At a Glance
- Tasks: Build predictive models and run simulations using complex datasets.
- Company: Join a collaborative team focused on innovative research.
- Benefits: Competitive salary, flexible work environment, and opportunities for growth.
- Why this job: Make an impact by turning research into production-ready code.
- Qualifications: Strong background in statistics, Python skills, and familiarity with ML/AI methods.
- Other info: Dynamic role with a focus on improving research tools and practices.
The predicted salary is between 60000 - 80000 £ per year.
Our client is seeking a seasoned Systematic Futures Researcher with expertise in alternative data to join their collaborative team.
Responsibilities of the Role:
- Build predictive models with large, complex datasets.
- Run simulations to test hypotheses on a high-performance compute grid.
- Turn research into clean, production-ready code.
- Add safeguards: sanity checks, drift detection, anomaly monitoring.
- Improve their research platform and tooling so everyone can move faster.
Requirements of the Role:
- Strong foundation in probability, statistics, and linear algebra.
- Solid intuition for ML/AI methods.
- Strong Python skills; ability to read C++.
- Knowledge of algorithms, data structures, and performance optimization.
- Comfortable with Linux/Unix, Git, and modern dev practices (tests, CI/CD, containers).
- Clear communicators who take initiative.
Systematic Futures Researcher - Predictive Modeling employer: Qenexus
Contact Detail:
Qenexus Recruiting Team
StudySmarter Expert Advice 🤫
We think this is how you could land Systematic Futures Researcher - Predictive Modeling
✨Tip Number 1
Network like a pro! Reach out to folks in the industry on LinkedIn or at meetups. We all know that sometimes it’s not just what you know, but who you know that can help you land that dream job.
✨Tip Number 2
Show off your skills! Create a portfolio showcasing your predictive models and simulations. We love seeing real examples of your work, so make sure to highlight your Python prowess and any cool projects you've tackled.
✨Tip Number 3
Prepare for those interviews! Brush up on your probability, statistics, and ML/AI methods. We recommend running through some common interview questions and even doing mock interviews with friends to build your confidence.
✨Tip Number 4
Don’t forget to apply through our website! It’s the best way to ensure your application gets seen.
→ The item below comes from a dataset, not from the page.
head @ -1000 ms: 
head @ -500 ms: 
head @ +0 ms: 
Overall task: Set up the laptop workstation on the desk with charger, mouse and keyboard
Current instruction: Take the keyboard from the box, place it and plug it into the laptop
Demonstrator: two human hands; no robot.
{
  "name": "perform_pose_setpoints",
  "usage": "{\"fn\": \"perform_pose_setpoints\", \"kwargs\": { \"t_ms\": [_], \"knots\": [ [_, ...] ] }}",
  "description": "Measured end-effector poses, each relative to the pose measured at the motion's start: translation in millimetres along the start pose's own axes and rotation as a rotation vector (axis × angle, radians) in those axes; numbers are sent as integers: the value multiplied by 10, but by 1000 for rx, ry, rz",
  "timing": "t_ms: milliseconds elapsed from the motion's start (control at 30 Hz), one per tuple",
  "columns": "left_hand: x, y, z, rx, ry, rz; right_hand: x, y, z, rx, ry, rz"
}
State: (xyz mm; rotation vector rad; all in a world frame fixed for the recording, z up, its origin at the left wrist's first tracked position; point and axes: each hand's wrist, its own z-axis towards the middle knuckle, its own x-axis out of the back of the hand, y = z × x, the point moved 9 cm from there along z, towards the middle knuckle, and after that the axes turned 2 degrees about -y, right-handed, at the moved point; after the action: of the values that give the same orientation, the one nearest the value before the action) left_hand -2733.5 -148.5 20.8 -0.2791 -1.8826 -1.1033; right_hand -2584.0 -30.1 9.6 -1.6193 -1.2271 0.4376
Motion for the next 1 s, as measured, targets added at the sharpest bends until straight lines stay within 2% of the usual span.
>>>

Plus, we’re always looking for clear communicators who take initiative, just like you!
We think you need these skills to ace Systematic Futures Researcher - Predictive Modeling
Some tips for your application 🫡
Show Off Your Skills: Make sure to highlight your strong foundation in probability, statistics, and linear algebra. We want to see how your expertise aligns with the role, so don’t hold back on showcasing your Python skills and any experience you have with C++.
Be Clear and Concise: When writing your application, clarity is key! We appreciate clear communicators, so make sure your thoughts are well-organised and easy to follow. This will help us understand your thought process and how you approach problem-solving.
Tailor Your Application: Don’t just send a generic application! Take the time to tailor your application to the specific role of Systematic Futures Researcher. Mention your experience with predictive modelling and alternative data, and how you can contribute to improving our research platform.
Apply Through Our Website: We encourage you to apply through our website for a smoother process. It’s the best way for us to receive your application and ensures you don’t miss out on any important details. Plus, it shows you’re keen to join our collaborative team!
How to prepare for a job interview at Qenexus
✨Know Your Data Inside Out
Make sure you’re well-versed in the types of alternative data relevant to the role. Brush up on your knowledge of predictive modelling and be ready to discuss how you've used large datasets in past projects.
✨Show Off Your Coding Skills
Since strong Python skills are a must, prepare to demonstrate your coding abilities. You might be asked to solve a problem on the spot, so practice writing clean, production-ready code and be familiar with C++ basics.
✨Understand the Algorithms
Be prepared to talk about algorithms, data structures, and performance optimisation. Think of examples from your experience where you’ve applied these concepts effectively, and be ready to explain your thought process.
✨Communicate Clearly and Confidently
As clear communication is key, practice explaining complex concepts in simple terms. Be proactive in the conversation, ask insightful questions, and show that you can take initiative in discussions.